I am given a point (x,y,z) which is somewhere inside the grid space. I want to find indices (i,j,k) of the grid cell ("cube") enclosing that point.
My question is how to find the grid cell indices, and 8 vertices of that cube.
I have "found" them, but I want to confirm with someone, as I have not worked with 3D grids before and am not too confident.
***
The orientation of the entire grid space is such that:
(i)Zero (0) is in the middle of all axes.
(ii)For X-axis, positive is away from the viewer (towards the screen), negative is toward the viewer.

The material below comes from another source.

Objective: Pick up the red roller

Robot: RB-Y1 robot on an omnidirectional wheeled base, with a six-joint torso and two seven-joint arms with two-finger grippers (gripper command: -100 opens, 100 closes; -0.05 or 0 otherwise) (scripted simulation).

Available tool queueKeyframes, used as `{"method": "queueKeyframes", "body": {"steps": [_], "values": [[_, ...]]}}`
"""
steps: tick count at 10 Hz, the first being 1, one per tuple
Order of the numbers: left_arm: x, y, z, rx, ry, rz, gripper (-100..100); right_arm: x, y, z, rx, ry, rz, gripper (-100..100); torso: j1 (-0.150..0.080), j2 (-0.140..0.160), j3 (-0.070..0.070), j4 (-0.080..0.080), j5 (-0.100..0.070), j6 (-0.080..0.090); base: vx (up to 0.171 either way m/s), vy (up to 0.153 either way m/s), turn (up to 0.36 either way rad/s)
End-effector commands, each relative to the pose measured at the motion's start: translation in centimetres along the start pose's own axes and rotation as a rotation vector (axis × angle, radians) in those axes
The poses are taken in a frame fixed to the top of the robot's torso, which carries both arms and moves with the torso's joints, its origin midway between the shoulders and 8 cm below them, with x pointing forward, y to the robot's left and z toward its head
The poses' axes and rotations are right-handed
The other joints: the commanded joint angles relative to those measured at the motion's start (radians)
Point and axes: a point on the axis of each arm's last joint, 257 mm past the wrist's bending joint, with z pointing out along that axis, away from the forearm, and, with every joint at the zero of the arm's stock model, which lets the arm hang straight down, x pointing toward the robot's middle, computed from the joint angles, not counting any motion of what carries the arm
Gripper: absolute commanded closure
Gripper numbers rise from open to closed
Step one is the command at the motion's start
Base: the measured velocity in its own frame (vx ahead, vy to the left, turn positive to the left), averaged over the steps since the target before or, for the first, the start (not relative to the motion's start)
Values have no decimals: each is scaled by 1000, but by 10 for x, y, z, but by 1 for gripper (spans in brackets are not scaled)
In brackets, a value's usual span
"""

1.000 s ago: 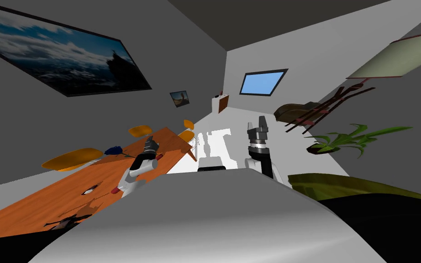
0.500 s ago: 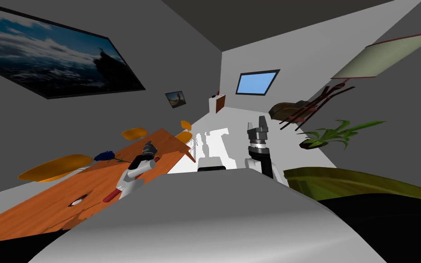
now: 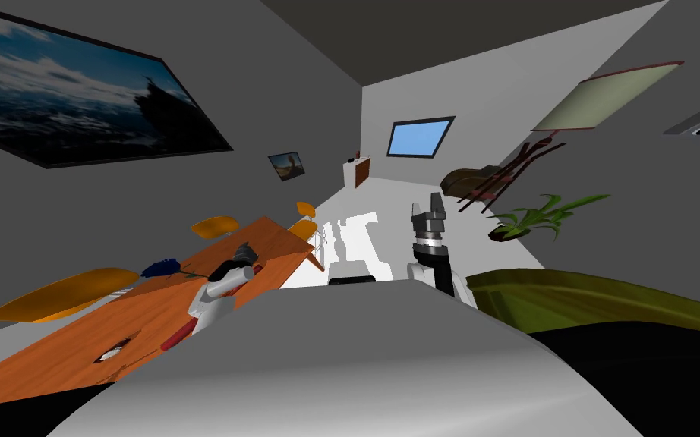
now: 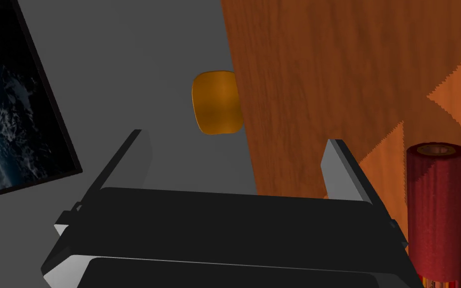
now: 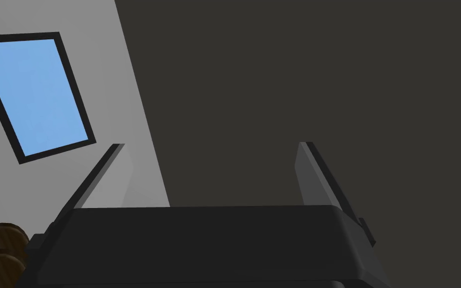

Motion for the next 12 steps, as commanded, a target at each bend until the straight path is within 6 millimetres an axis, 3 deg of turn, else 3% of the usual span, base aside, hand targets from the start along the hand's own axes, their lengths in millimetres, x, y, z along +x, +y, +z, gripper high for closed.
{"method": "queueKeyframes", "body": {"steps": [1,6,11,12], "values": [[-10,18,3,-55,-18,-12,-100,0,0,0,0,0,0,0,0,0,0,0,0,0,-1,25,-39],[-46,72,9,-241,-84,-73,-100,0,0,0,0,0,0,0,1,0,0,0,0,-1,-5,39,-53],[-73,130,1,-426,-139,-132,-100,0,0,0,0,0,0,0,3,1,0,0,1,-1,-12,65,-29],[-73,132,0,-435,-139,-133,-100,0,0,0,0,0,0,0,3,1,1,0,1,-1,-15,55,-8]]}}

(iii)Y-axis runs from right to the left, right side is negative.
(iv)Z-axis is vertical, upwards is positive.
For a small test case, let's assume that all the six arrays are of dimension 5x5x5.
If I look inside 'X3D' array (the one that has x-coordinate data), it looks like this:
val (:,:,4) and val (:,:,5) are exactly the same.
For 'Y3D' array (the one that has y-coordinate data), it looks like this:
val (:,:,3), val (:,:,4) and val (:,:,5) are exactly the same.
Finally, for 'Z3D':
val (:,:,4) and val (:,:,5) are same values like val (:,:,2) and val (:,:,1) , but with flipped sign.
The following are steps I used to find the grid cell indices of the cube that encloses a given point.
(1)Read data
load X3D.mat;load Y3D.mat; load Z3D.mat; %coordinate data
(2) Calculate length of each axis, and grid cell width. Calculation for just one axis will do, as it is a cube.
%get the first row of X3D array
first_row = X3D(1,:,1) % returns -1 -0.5 0 0.5 1 (trailing zeros removed for clarity)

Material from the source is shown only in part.